Capítulo 4 – Amores Tensos

 A chuva caía fina sobre Curitiba, o tipo que não molha de uma vez, mas vai encharcando aos poucos, como uma tristeza que ninguém percebe até ser tarde.

O salão do evento era simples, mas bem iluminado. Aline havia organizado tudo para arrecadar fundos para um abrigo de animais, e fez questão de incluir uma apresentação musical. Fez mais questão ainda de chamar Gustavo.

"Cuidar dos animais é reconhecer que toda forma de vida merece respeito e proteção. Eles sentem, sofrem e amam, assim como nós. Defender a causa animal é lutar por um mundo mais justo, onde compaixão e responsabilidade caminham juntas. Nossa humanidade se mede também pela forma como tratamos os mais vulneráveis — e os animais estão entre eles."
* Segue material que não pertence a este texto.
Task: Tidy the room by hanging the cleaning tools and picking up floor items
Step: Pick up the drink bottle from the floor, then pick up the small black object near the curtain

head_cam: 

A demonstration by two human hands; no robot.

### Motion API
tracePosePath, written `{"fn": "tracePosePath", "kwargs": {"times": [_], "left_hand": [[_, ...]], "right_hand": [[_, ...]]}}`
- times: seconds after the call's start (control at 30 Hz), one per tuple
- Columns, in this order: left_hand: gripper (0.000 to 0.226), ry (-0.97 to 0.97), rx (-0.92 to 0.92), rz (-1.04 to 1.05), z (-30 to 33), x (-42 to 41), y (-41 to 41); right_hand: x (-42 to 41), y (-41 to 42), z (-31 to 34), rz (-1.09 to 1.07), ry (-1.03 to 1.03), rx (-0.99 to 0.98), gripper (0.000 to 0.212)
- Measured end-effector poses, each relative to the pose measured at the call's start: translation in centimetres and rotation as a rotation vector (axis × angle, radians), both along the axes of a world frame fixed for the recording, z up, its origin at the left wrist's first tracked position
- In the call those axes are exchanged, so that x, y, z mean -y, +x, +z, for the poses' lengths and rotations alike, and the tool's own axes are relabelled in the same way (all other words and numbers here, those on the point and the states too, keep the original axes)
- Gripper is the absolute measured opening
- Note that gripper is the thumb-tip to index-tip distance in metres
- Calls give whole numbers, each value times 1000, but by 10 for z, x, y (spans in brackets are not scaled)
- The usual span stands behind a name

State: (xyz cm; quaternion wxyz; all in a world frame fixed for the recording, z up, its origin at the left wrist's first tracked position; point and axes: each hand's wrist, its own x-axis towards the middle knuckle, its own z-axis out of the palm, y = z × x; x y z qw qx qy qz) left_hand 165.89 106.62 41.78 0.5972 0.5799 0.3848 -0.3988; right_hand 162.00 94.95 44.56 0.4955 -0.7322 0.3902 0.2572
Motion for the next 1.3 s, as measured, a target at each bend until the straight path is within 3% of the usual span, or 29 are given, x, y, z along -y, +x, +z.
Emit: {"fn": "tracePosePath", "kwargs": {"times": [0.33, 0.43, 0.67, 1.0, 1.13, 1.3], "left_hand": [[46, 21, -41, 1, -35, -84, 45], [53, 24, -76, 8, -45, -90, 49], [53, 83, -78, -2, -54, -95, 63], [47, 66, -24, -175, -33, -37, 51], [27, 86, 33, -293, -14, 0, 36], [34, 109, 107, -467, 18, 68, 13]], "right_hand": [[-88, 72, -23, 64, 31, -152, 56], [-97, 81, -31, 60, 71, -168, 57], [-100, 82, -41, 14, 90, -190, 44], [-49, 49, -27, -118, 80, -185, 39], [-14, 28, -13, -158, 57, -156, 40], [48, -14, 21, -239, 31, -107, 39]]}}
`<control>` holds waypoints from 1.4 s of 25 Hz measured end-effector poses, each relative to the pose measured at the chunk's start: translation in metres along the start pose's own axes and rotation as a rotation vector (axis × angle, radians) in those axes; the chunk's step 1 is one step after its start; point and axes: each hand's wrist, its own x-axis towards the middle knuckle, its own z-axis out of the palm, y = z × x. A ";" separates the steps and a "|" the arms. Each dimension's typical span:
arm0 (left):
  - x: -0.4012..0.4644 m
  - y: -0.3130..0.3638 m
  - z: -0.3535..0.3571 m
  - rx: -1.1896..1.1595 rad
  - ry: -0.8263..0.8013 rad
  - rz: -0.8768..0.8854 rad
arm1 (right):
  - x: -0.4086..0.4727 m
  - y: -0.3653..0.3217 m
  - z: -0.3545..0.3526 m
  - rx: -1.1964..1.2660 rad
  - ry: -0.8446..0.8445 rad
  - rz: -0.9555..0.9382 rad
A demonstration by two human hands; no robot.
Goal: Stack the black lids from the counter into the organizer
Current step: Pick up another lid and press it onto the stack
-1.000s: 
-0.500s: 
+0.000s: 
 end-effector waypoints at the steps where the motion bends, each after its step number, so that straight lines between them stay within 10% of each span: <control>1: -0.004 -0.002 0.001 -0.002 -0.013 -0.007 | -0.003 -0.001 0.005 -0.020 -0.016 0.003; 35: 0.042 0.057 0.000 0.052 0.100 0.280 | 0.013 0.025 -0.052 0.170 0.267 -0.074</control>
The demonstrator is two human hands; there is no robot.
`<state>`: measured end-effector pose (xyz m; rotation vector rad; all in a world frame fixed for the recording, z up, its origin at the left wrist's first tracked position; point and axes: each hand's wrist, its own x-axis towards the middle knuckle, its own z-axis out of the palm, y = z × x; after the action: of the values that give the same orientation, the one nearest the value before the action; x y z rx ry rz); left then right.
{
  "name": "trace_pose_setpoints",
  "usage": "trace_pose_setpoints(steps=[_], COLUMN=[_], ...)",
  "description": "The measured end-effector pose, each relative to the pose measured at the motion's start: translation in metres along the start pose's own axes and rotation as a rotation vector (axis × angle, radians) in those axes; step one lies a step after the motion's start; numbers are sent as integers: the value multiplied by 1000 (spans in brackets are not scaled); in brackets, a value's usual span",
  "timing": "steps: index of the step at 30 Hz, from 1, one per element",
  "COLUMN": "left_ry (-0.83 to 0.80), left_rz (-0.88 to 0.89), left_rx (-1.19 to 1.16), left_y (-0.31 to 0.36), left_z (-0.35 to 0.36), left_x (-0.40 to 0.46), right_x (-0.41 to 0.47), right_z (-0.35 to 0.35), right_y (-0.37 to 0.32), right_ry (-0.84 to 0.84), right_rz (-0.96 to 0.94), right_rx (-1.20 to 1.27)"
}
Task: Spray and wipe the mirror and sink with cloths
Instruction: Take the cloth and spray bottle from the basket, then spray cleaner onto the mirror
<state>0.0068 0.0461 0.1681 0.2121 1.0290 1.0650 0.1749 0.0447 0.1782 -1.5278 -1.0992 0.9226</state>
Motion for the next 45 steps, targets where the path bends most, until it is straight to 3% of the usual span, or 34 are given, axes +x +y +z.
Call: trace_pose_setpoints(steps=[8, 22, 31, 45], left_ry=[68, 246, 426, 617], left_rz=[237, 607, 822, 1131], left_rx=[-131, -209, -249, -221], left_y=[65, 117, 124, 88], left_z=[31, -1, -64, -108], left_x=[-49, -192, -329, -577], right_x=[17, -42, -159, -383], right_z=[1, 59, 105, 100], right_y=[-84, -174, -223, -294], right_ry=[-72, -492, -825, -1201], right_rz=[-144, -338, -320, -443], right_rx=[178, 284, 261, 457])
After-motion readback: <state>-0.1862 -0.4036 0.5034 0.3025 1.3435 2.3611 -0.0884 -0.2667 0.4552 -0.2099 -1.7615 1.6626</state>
Ele apareceu com o violão nas costas e o rosto cansado. Tocou algumas canções suaves, entre sorrisos tímidos e aplausos discretos. Quando terminou, se afastou da multidão e foi se abrigar num canto, longe da confusão.

Aline o seguiu.

— Tocou bem — disse, encostando no parapeito ao lado dele.

— Obrigado. É o meu trabalho, não é? — Terminou dando um sorriso.

O silêncio ficou entre eles por alguns segundos. Lá fora, a chuva engrossava. Dentro dele, também.

Aline respirou fundo. Os olhos dela estavam vermelhos — talvez pela bebida, talvez por tudo que guardava.

— Eu nunca te pedi nada, Gustavo. Mas pelo menos me olha.

Ele virou o rosto, surpreso.

— Aline...

— Eu gosto de você. Desde sempre. E você sabe. Eu vejo como você olha pro Augusto, mas ele não te entende como eu. Eu tô aqui. Eu nunca te feri. Eu estou pronta para você. Eu me preocupo, eu te trato bem, eu tenho contatos...

Gustavo se afastou um passo, desconcertado.

— Você é importante, Aline. Mas... mas não desse jeito. Eu sinto... por ele. Mesmo sem saber o que fazer com isso.

Ela tentou segurar o choro, mas os olhos denunciaram.

— Então por que vive fugindo dele?

— Porque eu tenho medo. Medo de amar alguém e não aguentar se perder de novo.

Aline balançou a cabeça, decepcionada.

— Você não tem medo de amar. Tem medo de ser feliz.

Antes que ele pudesse responder, Bruno apareceu. Tinha visto a cena de longe e se aproximou com o sangue quente.

— Tá de sacanagem, Aline?

— Isso não é da tua conta, Bruno. Deixa a gente em paz!

— Claro que é! Tu tá tentando confundir um cara que já vive em frangalhos. Isso é egoísmo puro.

— Ah, por que você é o protetor oficial agora?

— Não. Eu sou amigo de verdade. E amigo não se aproveita da bagunça dos outros pra ganhar espaço.

Aline chegou perto de Bruno e falou, quase que em sílabas:

— O Gus-ta-vo não vai te co-mer. Nun-ca!

Aline virou as costas, irritada. Bruno olhou pra Gustavo.

— Tu tá bem?

Gustavo não respondeu. Estava olhando pro outro lado do salão.

Lá, parado na entrada, debaixo do toldo molhado, estava Augusto. Tinha os olhos fixos nele e em Aline, a expressão fechada. Não precisou dizer nada. Não precisava. O mal-entendido já estava feito.

Augusto se virou e foi embora antes que Gustavo conseguisse reagir.

Tudo ao redor parecia desmoronar devagar. Gustavo sentia as paredes se fechando: a culpa, o medo, as escolhas que adiava, as verdades que não queria encarar.

Ele saiu do evento sem se despedir. Caminhou pela calçada molhada, o violão nas costas e o coração nas mãos.

Estava perdendo o que nem teve coragem de assumir.